No es casualidad que, con este cristianismo de la prosperidad, el rapero se haya acercado al gran pastor de la riqueza, Joel Osteen, fundador de la megaiglesia en Houston en la que Kanye ya ha presentado sus servicios dominicales. Esta relación entre fe y riqueza, este evangelio de la prosperidad hacia el que se siente atraído West, quedan manifiestos en declaraciones como la que hizo recientemente en el segmento Carpool Karaoke de James Corden, durante el cual afirmó: “Dios me está usando, me está usando a mí para alardear. El año pasado hice 115 millones de dólares y todavía terminé debiendo 35 millones por motivo de impuestos. Este año, miré al cielo y me devolvieron 68 millones de dólares en mi declaración de impuestos”. No sería extraño que quisiera fundar una iglesia, como ya ha adelantado al mismo Corden, quizá por devoción, quizá porque las iglesias en Estados Unidos no pagan impuestos, pero de nuevo: no es bueno que nos tomemos literal todo lo que el artista dice. 

Prestemos atención en cambio a qué es lo que hace. Sin duda, Kanye West ahora es un hombre de familia y no de cualquiera, sino que es miembro del clan de las Kardashian. Casado con Kim desde el 2014 y con cuatro hijos, el rapero encarna la fantasía del norteamericano más conservador: cristiano, dueño de tierras, defensor de la vida de la libertad y de la búsqueda de la felicidad, seguidor de Trump, del sueño americano y de la libertad de pensamiento.
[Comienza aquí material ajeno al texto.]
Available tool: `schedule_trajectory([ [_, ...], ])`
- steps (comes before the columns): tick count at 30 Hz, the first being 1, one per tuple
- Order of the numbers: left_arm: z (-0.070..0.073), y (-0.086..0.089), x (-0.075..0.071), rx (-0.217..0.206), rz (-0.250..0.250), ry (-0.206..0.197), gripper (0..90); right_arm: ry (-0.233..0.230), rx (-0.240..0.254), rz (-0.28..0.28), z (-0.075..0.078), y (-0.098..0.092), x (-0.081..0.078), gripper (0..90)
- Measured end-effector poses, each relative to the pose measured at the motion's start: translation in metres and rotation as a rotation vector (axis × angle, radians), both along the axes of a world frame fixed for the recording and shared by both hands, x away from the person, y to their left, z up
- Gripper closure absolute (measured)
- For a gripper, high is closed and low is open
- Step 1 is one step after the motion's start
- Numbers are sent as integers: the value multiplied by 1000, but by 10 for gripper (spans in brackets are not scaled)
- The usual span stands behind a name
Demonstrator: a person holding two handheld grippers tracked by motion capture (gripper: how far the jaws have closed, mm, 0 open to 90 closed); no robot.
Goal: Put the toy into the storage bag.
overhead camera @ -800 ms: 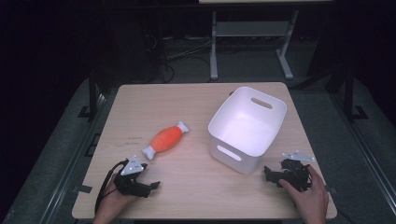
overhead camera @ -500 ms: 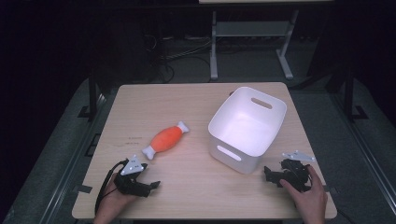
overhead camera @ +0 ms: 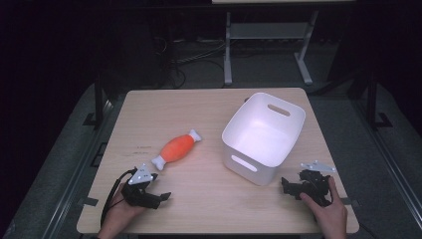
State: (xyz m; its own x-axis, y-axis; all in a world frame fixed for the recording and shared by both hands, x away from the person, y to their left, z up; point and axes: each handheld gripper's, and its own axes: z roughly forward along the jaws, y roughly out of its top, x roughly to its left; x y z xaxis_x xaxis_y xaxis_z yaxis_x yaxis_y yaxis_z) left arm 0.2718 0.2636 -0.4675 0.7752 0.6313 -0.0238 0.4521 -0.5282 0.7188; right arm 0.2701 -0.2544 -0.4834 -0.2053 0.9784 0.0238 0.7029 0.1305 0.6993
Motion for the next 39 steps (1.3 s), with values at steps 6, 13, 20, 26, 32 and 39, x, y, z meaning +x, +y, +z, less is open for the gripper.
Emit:
schedule_trajectory([
  [6,7,4,2,-16,-4,7,144,0,0,0,0,0,0,0],
  [13,13,8,6,-24,1,8,144,0,0,0,0,0,0,0],
  [20,21,12,9,-38,5,5,147,0,0,0,0,0,0,0],
  [26,30,15,13,-43,2,1,146,0,0,0,0,0,0,0],
  [32,39,18,19,-55,14,-11,134,0,0,0,0,0,0,0],
  [39,45,17,26,-53,20,-10,133,0,0,0,0,0,0,0],
])
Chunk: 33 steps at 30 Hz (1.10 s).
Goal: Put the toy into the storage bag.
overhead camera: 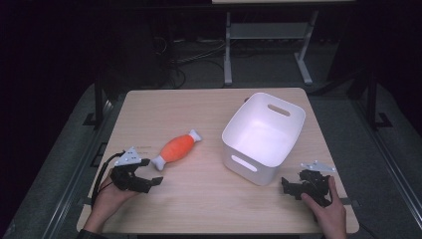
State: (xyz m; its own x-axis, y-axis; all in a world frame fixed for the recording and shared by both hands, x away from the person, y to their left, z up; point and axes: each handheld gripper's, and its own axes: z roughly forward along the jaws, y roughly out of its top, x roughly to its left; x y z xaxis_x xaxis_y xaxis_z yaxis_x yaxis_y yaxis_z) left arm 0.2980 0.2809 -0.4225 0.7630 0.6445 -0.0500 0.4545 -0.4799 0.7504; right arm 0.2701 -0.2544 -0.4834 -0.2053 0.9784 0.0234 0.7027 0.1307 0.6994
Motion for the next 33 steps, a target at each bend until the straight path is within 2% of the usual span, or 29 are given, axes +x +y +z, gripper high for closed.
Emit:
schedule_trajectory([
  [10,7,-1,10,15,2,4,135,0,0,0,0,0,0,0],
  [14,10,-2,14,2,6,6,139,0,0,0,0,0,0,0],
  [22,16,-6,23,30,-4,3,138,0,0,0,0,0,0,0],
  [23,17,-7,25,19,-1,5,141,0,0,0,0,0,0,0],
  [25,18,-7,26,31,-3,3,141,0,0,0,0,0,0,0],
  [33,24,-8,34,23,2,-3,142,0,0,0,0,0,0,0],
])
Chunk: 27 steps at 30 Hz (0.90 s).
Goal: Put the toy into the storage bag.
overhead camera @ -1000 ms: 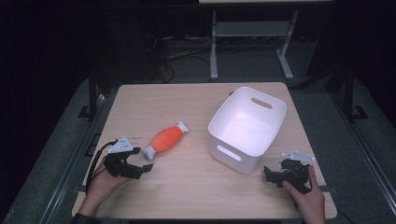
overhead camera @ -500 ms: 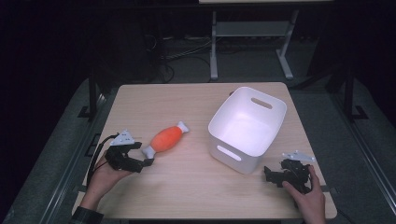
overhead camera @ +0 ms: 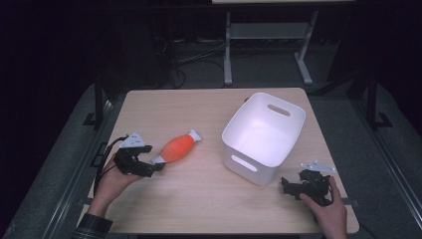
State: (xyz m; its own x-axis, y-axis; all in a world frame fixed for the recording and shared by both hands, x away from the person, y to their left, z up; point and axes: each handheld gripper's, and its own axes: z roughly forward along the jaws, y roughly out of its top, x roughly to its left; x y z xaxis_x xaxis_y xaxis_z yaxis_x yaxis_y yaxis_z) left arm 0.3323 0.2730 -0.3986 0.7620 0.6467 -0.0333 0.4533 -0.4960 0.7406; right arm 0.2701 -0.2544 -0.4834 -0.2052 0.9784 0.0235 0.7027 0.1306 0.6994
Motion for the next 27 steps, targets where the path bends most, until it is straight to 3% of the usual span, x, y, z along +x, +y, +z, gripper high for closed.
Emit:
schedule_trajectory([
  [27,10,-13,44,14,11,-20,141,0,0,0,0,0,0,0],
])
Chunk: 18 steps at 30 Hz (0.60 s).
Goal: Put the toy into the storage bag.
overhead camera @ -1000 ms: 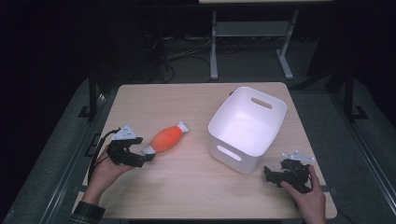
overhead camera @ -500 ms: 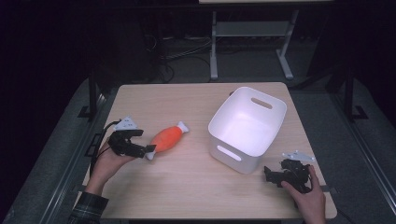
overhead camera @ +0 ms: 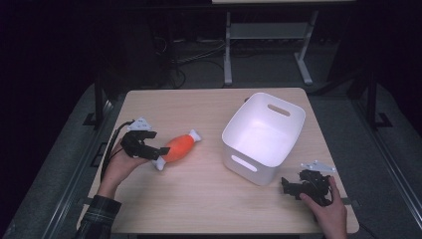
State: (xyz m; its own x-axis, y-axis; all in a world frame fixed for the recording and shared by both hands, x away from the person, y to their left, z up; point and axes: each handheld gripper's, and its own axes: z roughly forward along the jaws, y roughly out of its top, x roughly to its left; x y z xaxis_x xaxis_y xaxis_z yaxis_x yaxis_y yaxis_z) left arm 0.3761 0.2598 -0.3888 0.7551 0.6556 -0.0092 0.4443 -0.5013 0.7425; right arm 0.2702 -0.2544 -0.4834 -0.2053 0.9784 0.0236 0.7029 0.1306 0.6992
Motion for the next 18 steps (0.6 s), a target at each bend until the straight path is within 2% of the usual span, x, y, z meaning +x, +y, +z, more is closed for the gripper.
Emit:
schedule_trajectory([
  [8,1,-5,11,13,-2,-1,139,0,0,0,0,0,0,0],
  [12,0,-8,17,0,-7,-14,137,0,0,0,0,0,0,0],
  [14,-2,-9,20,-10,-5,-7,137,0,0,1,0,0,0,0],
  [16,-5,-11,24,15,-14,2,135,0,0,0,0,0,0,0],
  [18,-8,-13,28,6,-19,6,135,0,0,0,0,0,0,0],
])
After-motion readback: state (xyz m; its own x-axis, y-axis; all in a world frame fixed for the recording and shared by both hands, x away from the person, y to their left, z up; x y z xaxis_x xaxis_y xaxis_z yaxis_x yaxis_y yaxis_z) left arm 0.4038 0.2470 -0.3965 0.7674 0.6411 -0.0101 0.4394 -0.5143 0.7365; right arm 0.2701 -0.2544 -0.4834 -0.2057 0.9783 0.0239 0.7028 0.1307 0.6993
Desde sus inicios, Kanye West se destacó de sus pares por no vestirse como los raperos tradicionales, sino más bien llevando chemises Polo y trajes de diseñador, colaborando con artistas visuales como Takashi Murakami e incursionando en la moda; quizá West, Jay-Z y Pharrell fueron los pioneros en esta transformación de la cultura del hip-hop más allá de la vida de crimen y del mal gusto de la recién alcanzada riqueza que ha caracterizado la imagen de los raperos desde finales de la década de los noventa. 

Yeezy
Yeezy Fashion Show 2016
Getty Images

Si pensamos con seriedad, apoyándonos en teóricos como Deleuze y Guattari, entenderemos estas inclinaciones de Kanye West como una forma de devolver al mundo la cultura dominante desde una posición periférica, pues siendo parte de una raza que desde siempre ha estado en condición de minoridad, en términos deleuzianos podemos decir que Kanye ha desterritorializado los códigos de la cultura blanca y elitesca —la ópera, la moda, el arte y hasta los principios conservadores de la familia y de propiedad— para reterritorializarlos con un nuevo sentido, un significado distinto de riqueza, de prosperidad, de familia, que transforma la tradición y ensancha las posibilidades respecto a quienes pueden ahora tener acceso al lujo y a lo más exclusivo de la cultura.

Kanye West, como artista performático, crea constantemente, nos guste o no lo que hace; sus ambiciones van más allá de la música y eso ha quedado claro desde el momento en que decía en las entrevistas que era “un hombre del Renacimiento” y que “veía los sonidos como pinturas, como ropa, como video, como películas”. Evidentemente no es Giusseppe Verdi ni Puccini, ni Wagner; es Kanye West, un hombre al que su propia dimensión de provocador cultural le ha hecho transformarse una y otra vez, para incomodarnos, para generar admiración o rechazo, pero jamás para aburrirnos.